Sociedad
Apariencias
Abandonó la reunión la primera y al menos recibió un viático en la cabina del ascensor, una ráfaga fresquísima, como de brisa marina, un fragancia a limpio como nunca había percibido, sobre una caricia de tabaco seco
«Por la traza y el traje se conoce al personaje». Adela le había cogido gusto a juzgar a la gente por el olor. Era un juego bendito, una rayuela de sensaciones, del madame rochas de Úrsula al agua de afeitado de Benito. Del aire a sudor y desodorante del corredor matinal, al tufo de doña Ascensión, que aspergía el leve aroma a pescado de sus gatos y el rastro de una bata pringada de orines y caspa. Tanto aspiraba y olfateaba que el ascensor se convirtió para ella en una caja de sorpresas. A veces era un periplo triste, casi huero de impresiones; otras veces un huracán olfativo, lleno de cadencias amables, que le compensaba de un día inmisericorde o una discusión amarga con el más asqueroso de los vecinos, Eladio, el señor untuoso y pedante que la denunció a la comunidad por poner la música alta a partir de las nueve de la noche.
Eladio tenía el pelo rizado con un fijador probablemente apestoso, los ojos azules como un pez podrido y una corbata carísima. «La señorita no parece conocer las reglas de urbanidad» le espetó delante de todos. Le dieron ganas de ahorcarlo con la corbata. Abandonó la reunión la primera y al menos recibió un viático en la cabina del ascensor, una ráfaga fresquísima, como de brisa marina, un fragancia a limpio como nunca había percibido, sobre una caricia de tabaco seco. Por la mañana se preguntaba quién habría dejado aquello, pero al salir aspiró la colonia de flores baratas de Elisa, la del quinto. Pasó el día cabizbaja, rumiando, decidida a buscar el elixir vigorizante. Se cruzó con el portero y notó varón dandy y halitosis. Subió con el corredor, que sudaba sin apestar. Al día siguiente, sábado, oyó el ascensor relativamente tarde, sobre las diez. Lo llamó, ansiosa y le vino el perfume de Úrsula. Bajó por el pan.
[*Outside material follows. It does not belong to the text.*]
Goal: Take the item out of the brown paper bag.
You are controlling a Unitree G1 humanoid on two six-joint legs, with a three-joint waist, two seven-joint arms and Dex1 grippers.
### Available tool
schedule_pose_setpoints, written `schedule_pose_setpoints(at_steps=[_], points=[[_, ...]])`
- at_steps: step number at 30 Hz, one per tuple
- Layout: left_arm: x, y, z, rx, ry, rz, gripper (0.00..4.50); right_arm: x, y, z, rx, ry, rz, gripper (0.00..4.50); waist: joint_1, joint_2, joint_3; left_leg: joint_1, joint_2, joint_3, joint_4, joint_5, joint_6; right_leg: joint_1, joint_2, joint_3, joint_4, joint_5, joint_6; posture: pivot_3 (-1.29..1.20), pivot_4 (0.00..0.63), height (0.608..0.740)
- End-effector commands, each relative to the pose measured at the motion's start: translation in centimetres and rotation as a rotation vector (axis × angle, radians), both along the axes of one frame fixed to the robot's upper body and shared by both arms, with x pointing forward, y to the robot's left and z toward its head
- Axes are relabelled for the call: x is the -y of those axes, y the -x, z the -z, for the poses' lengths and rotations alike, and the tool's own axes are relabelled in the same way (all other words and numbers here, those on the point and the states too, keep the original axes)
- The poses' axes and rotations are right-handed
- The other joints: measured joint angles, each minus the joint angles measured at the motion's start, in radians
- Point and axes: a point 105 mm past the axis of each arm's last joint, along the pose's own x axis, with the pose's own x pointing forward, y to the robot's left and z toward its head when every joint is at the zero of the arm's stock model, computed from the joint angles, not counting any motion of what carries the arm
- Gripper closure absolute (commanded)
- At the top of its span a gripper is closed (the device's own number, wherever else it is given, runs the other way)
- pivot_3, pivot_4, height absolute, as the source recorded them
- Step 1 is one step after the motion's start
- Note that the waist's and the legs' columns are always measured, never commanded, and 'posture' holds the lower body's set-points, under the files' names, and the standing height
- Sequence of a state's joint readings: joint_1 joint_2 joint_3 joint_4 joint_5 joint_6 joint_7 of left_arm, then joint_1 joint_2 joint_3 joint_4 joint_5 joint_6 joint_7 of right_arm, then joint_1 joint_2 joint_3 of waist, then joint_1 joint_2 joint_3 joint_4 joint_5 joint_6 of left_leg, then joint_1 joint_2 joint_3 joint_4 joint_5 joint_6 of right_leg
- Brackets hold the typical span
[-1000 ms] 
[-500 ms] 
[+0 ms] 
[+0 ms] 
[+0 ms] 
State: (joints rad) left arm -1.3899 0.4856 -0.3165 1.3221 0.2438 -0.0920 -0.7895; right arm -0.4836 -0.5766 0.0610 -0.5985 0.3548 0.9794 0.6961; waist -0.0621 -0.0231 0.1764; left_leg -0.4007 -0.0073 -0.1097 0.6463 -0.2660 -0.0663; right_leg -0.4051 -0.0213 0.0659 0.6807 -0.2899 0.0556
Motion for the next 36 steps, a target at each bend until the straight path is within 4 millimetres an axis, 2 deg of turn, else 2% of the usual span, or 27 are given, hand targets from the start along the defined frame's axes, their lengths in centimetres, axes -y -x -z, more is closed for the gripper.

Pasó la semana rompiendo sus propios horarios para combinar viajes nuevos. Nada. Nadie despertaba en ella esa lluvia de emociones. Al atardecer del viernes, cansada de la semana y agotada de la búsqueda, un poco enojada por haberse obsesionado, se vio castigada con una espera al pie del ascensor y la aparición de Eladio. Retrocedió, pero la vía de escape estaba clausurada, doña Ascensión bajaba despacio por los escalones, arrastrando la bolsa de la basura, fétida como nunca. «¿Pasas?» el petulante le sostenía la puerta. Miró hacia el portal, comprobó que era casi de noche y se escuchó decir bajito, como derrotada, «gracias». Apenas cerró tras ellos, le vino el efluvio poderoso y fresco, el golpe de brisa olorosísima, mitad loción de afeitado, mitad tabaco de pipa, un tremendo aroma a limpio, la felicidad.